We find the remainder of the issues to be without merit or to have been decided adversely to Hitchcock previous to this appeal,[3] notwithstanding the fact that they could have been raised on direct appeal.

We affirm the trial court's denial of the motion to vacate and rescind the stay of execution granted pending resolution of this appeal.

It is so ordered.

ALDERMAN, C.J., and ADKINS, BOYD, OVERTON, EHRLICH and SHAW, JJ., concur.

McDONALD, J., concurs with an opinion with which OVERTON, J., concurs.

McDONALD, Justice, concurring.

In the original appeal in this case I dissented from the approval of the death sentence. A majority of this Court found it to be appropriate. My disagreement with Hitchcock's penalty was predicated on the facts and circumstances of the case coupled with my view of Hitchcock's and other death sentences. Notwithstanding my continuing belief that the death penalty is inappropriate for Hitchcock, I join in the denial of post-trial relief.

The case was fairly and vigorously prosecuted and defended. The jury was adequately instructed. The record refutes the contention that Hitchcock was deprived of presentation or consideration of nonstatutory mitigating circumstances. His counsel both presented and argued nonstatutory mitigating circumstances. This belies the assertion that said counsel was in doubt as to the applicability of such evidence and that Hitchcock's trial was constitutionally infirm.

Florida's death penalty is constitutional, and can be constitutionally applied, both now and in trials conducted in all prior years.

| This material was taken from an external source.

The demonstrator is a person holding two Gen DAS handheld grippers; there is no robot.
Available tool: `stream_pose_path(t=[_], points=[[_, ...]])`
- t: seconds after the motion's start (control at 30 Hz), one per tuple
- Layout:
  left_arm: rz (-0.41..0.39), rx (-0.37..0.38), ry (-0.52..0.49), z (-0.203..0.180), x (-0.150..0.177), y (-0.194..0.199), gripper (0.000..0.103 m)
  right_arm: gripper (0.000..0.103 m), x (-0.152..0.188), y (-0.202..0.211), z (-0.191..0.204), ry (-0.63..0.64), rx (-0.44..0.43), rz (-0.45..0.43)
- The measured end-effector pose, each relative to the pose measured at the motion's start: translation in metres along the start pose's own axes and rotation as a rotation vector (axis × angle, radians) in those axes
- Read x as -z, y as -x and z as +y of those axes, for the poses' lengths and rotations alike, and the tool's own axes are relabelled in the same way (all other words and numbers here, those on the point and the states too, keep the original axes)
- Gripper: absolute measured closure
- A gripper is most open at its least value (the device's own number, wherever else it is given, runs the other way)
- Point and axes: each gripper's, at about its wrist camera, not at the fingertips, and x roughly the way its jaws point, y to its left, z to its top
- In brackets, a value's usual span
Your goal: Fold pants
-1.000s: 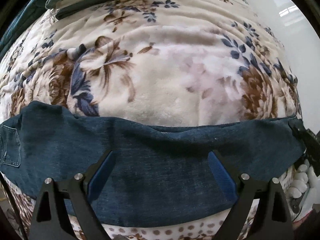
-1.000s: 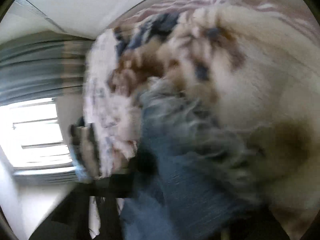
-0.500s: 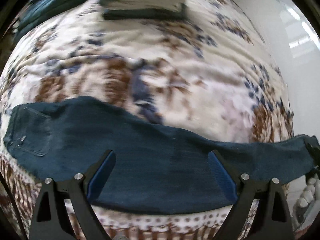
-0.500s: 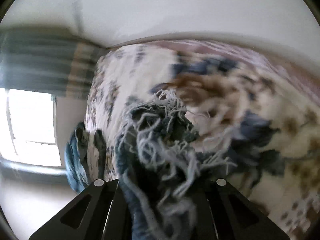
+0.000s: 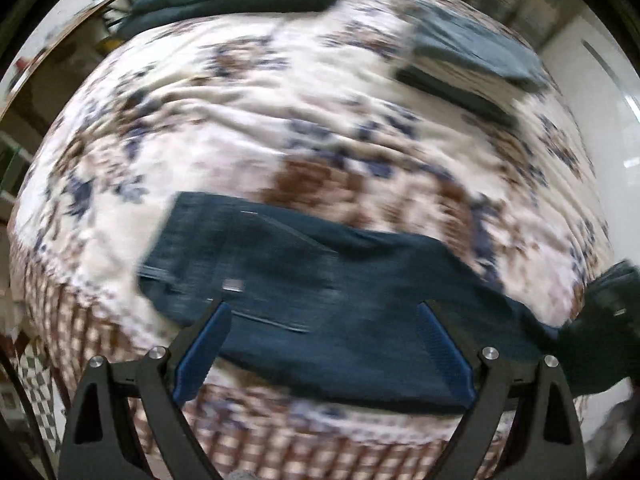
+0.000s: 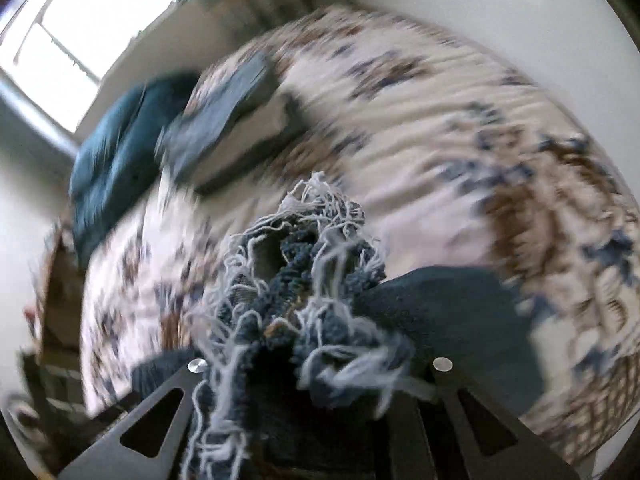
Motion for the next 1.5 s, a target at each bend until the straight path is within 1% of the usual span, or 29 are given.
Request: stream_pose_path(t=[0.07, 0.1, 0.17, 0.23, 0.27, 0.33, 0.4, 0.47, 0.53, 0.6, 0.63, 0.67, 0.7, 0.73, 0.77, 0.83, 0.9, 1.0, 1.03, 1.07, 1.1, 1.17, 1.2, 1.27, 1.3, 1.33, 1.4, 1.43, 1.5], points=[[-0.017, -0.027, 0.037, 0.034, -0.006, 0.003, 0.009, 0.095, 0.028, -0.038, 0.047, 0.064, 0.028, 0.038], [-0.022, -0.041, 0.058, 0.052, -0.008, 0.002, 0.009, 0.095, 0.041, -0.054, 0.062, 0.089, 0.037, 0.055], [-0.022, -0.055, 0.087, 0.077, -0.011, -0.001, 0.009, 0.095, 0.073, -0.096, 0.103, 0.151, 0.062, 0.106], [-0.015, -0.072, 0.111, 0.099, -0.011, -0.007, 0.009, 0.095, 0.097, -0.125, 0.128, 0.202, 0.087, 0.140], [-0.010, -0.080, 0.123, 0.109, -0.011, -0.010, 0.009, 0.095, 0.105, -0.138, 0.134, 0.219, 0.103, 0.148], [-0.003, -0.086, 0.146, 0.124, -0.010, -0.015, 0.009, 0.095, 0.120, -0.152, 0.147, 0.269, 0.156, 0.133], [0.007, -0.089, 0.157, 0.133, -0.008, -0.021, 0.009, 0.095, 0.126, -0.163, 0.151, 0.303, 0.188, 0.129], [0.019, -0.084, 0.161, 0.137, -0.007, -0.025, 0.009, 0.093, 0.131, -0.171, 0.156, 0.373, 0.222, 0.162], [0.030, -0.071, 0.158, 0.138, -0.006, -0.029, 0.009, 0.090, 0.129, -0.167, 0.162, 0.429, 0.238, 0.180], [0.034, -0.064, 0.149, 0.135, -0.006, -0.031, 0.009, 0.079, 0.127, -0.159, 0.164, 0.449, 0.213, 0.224], [0.035, -0.059, 0.144, 0.133, -0.007, -0.031, 0.009, 0.059, 0.124, -0.153, 0.165, 0.441, 0.156, 0.266], [0.036, -0.053, 0.142, 0.132, -0.007, -0.031, 0.009, 0.033, 0.122, -0.146, 0.165, 0.417, 0.092, 0.297], [0.036, -0.047, 0.143, 0.132, -0.008, -0.031, 0.009, 0.026, 0.118, -0.136, 0.163, 0.385, 0.007, 0.327], [0.036, -0.043, 0.141, 0.131, -0.009, -0.030, 0.009, 0.025, 0.116, -0.122, 0.162, 0.368, -0.044, 0.344], [0.036, -0.046, 0.138, 0.130, -0.010, -0.030, 0.009, 0.025, 0.113, -0.111, 0.159, 0.355, -0.041, 0.335], [0.031, -0.056, 0.126, 0.127, -0.013, -0.030, 0.009, 0.024, 0.103, -0.086, 0.142, 0.289, -0.009, 0.309], [0.025, -0.071, 0.108, 0.123, -0.014, -0.032, 0.009, 0.024, 0.099, -0.082, 0.122, 0.242, 0.072, 0.328], [0.033, -0.087, 0.100, 0.115, -0.014, -0.041, 0.009, 0.024, 0.097, -0.107, 0.103, 0.250, 0.160, 0.388], [0.040, -0.089, 0.104, 0.114, -0.013, -0.044, 0.009, 0.024, 0.101, -0.123, 0.096, 0.242, 0.175, 0.434], [0.046, -0.086, 0.107, 0.112, -0.012, -0.047, 0.009, 0.023, 0.105, -0.133, 0.092, 0.229, 0.166, 0.463], [0.058, -0.086, 0.112, 0.110, -0.011, -0.051, 0.009, 0.023, 0.110, -0.145, 0.093, 0.246, 0.167, 0.490], [0.076, -0.078, 0.138, 0.111, -0.007, -0.055, 0.009, 0.021, 0.115, -0.156, 0.099, 0.300, 0.187, 0.514], [0.083, -0.059, 0.163, 0.113, -0.005, -0.057, 0.009, 0.021, 0.115, -0.157, 0.099, 0.302, 0.188, 0.517], [0.112, 0.034, 0.301, 0.128, 0.003, -0.064, 0.009, 0.021, 0.109, -0.150, 0.093, 0.250, 0.154, 0.512], [0.131, 0.137, 0.434, 0.144, 0.012, -0.071, 0.009, 0.021, 0.106, -0.146, 0.089, 0.224, 0.130, 0.508], [0.151, 0.209, 0.549, 0.155, 0.021, -0.080, 0.009, 0.021, 0.102, -0.141, 0.084, 0.196, 0.099, 0.505], [0.204, 0.323, 0.744, 0.172, 0.041, -0.100, 0.009, 0.021, 0.100, -0.137, 0.077, 0.172, 0.076, 0.516], [0.221, 0.385, 0.852, 0.179, 0.054, -0.113, 0.009, 0.021, 0.100, -0.134, 0.072, 0.173, 0.092, 0.523], [0.210, 0.445, 0.946, 0.185, 0.065, -0.126, 0.009, 0.022, 0.101, -0.135, 0.065, 0.190, 0.112, 0.543]])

I am firmly convinced that Hitchcock's penalty was legally imposed and that he has been provided his full constitutional rights.[*] I therefore concur in the affirmance of the trial judge's order denying relief.

OVERTON, J., concurs.

NOTES

[1] "Collateral relief proceedings may not be used as a vehicle to raise, for the first time, issues that the petitioner could have raised during the initial appeal on the merits, nor may they be used to retry issues previously litigated on direct appeal." Thompson v. State, 410 So. 2d 500 (Fla. 1982).

[2] Although Hitchcock attempts to make his first issue cognizable through a nebulous due process/effectiveness of counsel claim, that claim is in reality no different from the one advanced in Armstrong v. State, 429 So. 2d 287 (Fla. 1983), where we stated:

Appellant contends that the capital felony sentencing law in effect at the time of the trial and the instructions to the jury regarding sentencing improperly limited mitigating considerations to the circumstances listed in the statute in violation of Lockett v. Ohio, 438 U.S. 586 [98 S. Ct. 2954, 57 L. Ed. 2d 973] (1978). This issue, like the others already mentioned, could have been raised on direct appeal and therefore is not a proper subject for collateral attack of appellant's sentence.

Id. at 289. Hitchcock's attempt to distinguish Armstrong is unavailing because the instant claim boils down to merely another Lockett challenge.

[3] The claim that the current standard jury instructions (which require instructing only on those lesser degrees of homicide supported by the evidence and which is similar to the instruction upheld in Hopper v. Evans, 456 U.S. 605, 102 S. Ct. 2049, 72 L. Ed. 2d 367 (1982)) makes the former jury instruction arbitrary because of unchannelled jury discretion does not meet the test set out in Witt v. State, 387 So. 2d 922 (Fla.), cert. denied, 449 U.S. 1067, 101 S. Ct. 796, 66 L. Ed. 2d 612 (1980), for providing relief because of a change in the law. Instructing on all of the statutory aggravating circumstances has been upheld previously in Straight v. Wainwright, 422 So. 2d 827 (Fla. 1982). Finally, the claim that Rose v. State, 425 So. 2d 521 (Fla. 1982), has invalidated the standard jury instruction regarding the vote needed to make a recommendation as to death or life imprisonment misconstrues Rose, in which we found giving an "Allen" charge to the jury during deliberation over sentence to have been unwarranted.

[*] I see no other argument worth discussing.